■ **Collected data**:
----
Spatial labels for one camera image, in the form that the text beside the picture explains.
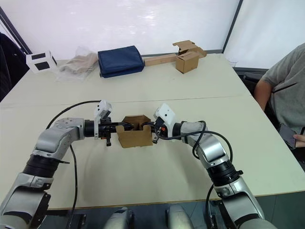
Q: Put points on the long flat cardboard strip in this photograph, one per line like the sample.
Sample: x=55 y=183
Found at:
x=158 y=60

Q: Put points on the black office chair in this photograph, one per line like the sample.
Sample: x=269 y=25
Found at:
x=251 y=82

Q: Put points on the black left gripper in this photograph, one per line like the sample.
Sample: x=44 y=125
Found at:
x=104 y=128

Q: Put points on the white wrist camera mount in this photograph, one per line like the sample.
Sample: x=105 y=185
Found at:
x=166 y=114
x=103 y=107

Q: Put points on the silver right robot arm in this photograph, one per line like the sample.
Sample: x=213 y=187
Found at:
x=212 y=148

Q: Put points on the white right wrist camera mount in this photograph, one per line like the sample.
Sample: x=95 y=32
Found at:
x=166 y=114

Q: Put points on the small cardboard box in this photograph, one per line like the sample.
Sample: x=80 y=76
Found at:
x=135 y=139
x=187 y=63

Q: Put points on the clear bag with beige cloth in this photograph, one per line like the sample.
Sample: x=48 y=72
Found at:
x=77 y=64

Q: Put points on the person in grey t-shirt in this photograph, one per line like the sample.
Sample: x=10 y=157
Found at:
x=286 y=90

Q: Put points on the dark smartphone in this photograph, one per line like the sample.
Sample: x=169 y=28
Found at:
x=287 y=136

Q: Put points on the torn open cardboard box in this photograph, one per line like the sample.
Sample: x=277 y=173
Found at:
x=184 y=46

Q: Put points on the grey rounded robot leg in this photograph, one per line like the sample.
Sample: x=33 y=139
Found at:
x=120 y=218
x=179 y=217

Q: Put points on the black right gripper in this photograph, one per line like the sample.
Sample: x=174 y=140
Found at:
x=163 y=130

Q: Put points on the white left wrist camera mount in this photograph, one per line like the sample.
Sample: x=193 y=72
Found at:
x=103 y=107

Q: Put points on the navy blue fabric bag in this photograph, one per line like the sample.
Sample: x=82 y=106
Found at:
x=120 y=60

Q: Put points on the person's bare hand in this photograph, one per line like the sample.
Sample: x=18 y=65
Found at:
x=300 y=138

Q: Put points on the white box with black squares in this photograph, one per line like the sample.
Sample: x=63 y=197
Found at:
x=41 y=62

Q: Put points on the dark window frame post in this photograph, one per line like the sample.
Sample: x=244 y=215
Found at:
x=16 y=31
x=232 y=26

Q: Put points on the closed small cardboard box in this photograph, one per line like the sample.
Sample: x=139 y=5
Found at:
x=187 y=63

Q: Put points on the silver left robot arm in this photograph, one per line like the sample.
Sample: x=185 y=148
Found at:
x=54 y=138
----
Leaving out only the pictures, retype every record exactly.

■ **Finished exercise**:
Spatial labels for one camera image, in the form that the text beside the picture explains.
Q: Put points on the long flat cardboard strip in this photograph, one per line like the sample.
Sample: x=55 y=183
Found at:
x=158 y=60

Q: Put points on the black office chair in this photograph, one per line like the sample.
Sample: x=269 y=25
Found at:
x=251 y=82

Q: Put points on the black left gripper in this photograph, one per line like the sample.
Sample: x=44 y=125
Found at:
x=104 y=128

Q: Put points on the white wrist camera mount in this photograph, one per line like the sample.
Sample: x=105 y=185
Found at:
x=166 y=114
x=103 y=107

Q: Put points on the silver right robot arm in this photograph, one per line like the sample.
Sample: x=213 y=187
Found at:
x=212 y=148

Q: Put points on the white right wrist camera mount in this photograph, one per line like the sample.
Sample: x=95 y=32
Found at:
x=166 y=114

Q: Put points on the small cardboard box in this photograph, one per line like the sample.
Sample: x=80 y=76
Found at:
x=135 y=139
x=187 y=63

Q: Put points on the clear bag with beige cloth in this photograph, one per line like the sample.
Sample: x=48 y=72
Found at:
x=77 y=64

Q: Put points on the person in grey t-shirt in this photograph, one per line like the sample.
Sample: x=10 y=157
Found at:
x=286 y=90

Q: Put points on the dark smartphone in this photograph, one per line like the sample.
Sample: x=169 y=28
Found at:
x=287 y=136

Q: Put points on the torn open cardboard box in this photograph, one per line like the sample.
Sample: x=277 y=173
Found at:
x=184 y=46

Q: Put points on the grey rounded robot leg in this photograph, one per line like the sample.
Sample: x=33 y=139
Found at:
x=120 y=218
x=179 y=217

Q: Put points on the black right gripper in this photograph, one per line like the sample.
Sample: x=174 y=140
Found at:
x=163 y=130

Q: Put points on the white left wrist camera mount in this photograph, one per line like the sample.
Sample: x=193 y=72
Found at:
x=103 y=107

Q: Put points on the navy blue fabric bag in this photograph, one per line like the sample.
Sample: x=82 y=106
Found at:
x=120 y=60

Q: Put points on the person's bare hand in this photograph, one per line like the sample.
Sample: x=18 y=65
Found at:
x=300 y=138

Q: Put points on the white box with black squares in this photograph, one per line like the sample.
Sample: x=63 y=197
Found at:
x=41 y=62

Q: Put points on the dark window frame post in this photograph, one per line like the sample.
Sample: x=244 y=215
Found at:
x=16 y=31
x=232 y=26

Q: Put points on the closed small cardboard box in this photograph, one per line like the sample.
Sample: x=139 y=5
Found at:
x=187 y=63

Q: Put points on the silver left robot arm in this photograph, one per line like the sample.
Sample: x=185 y=148
Found at:
x=54 y=138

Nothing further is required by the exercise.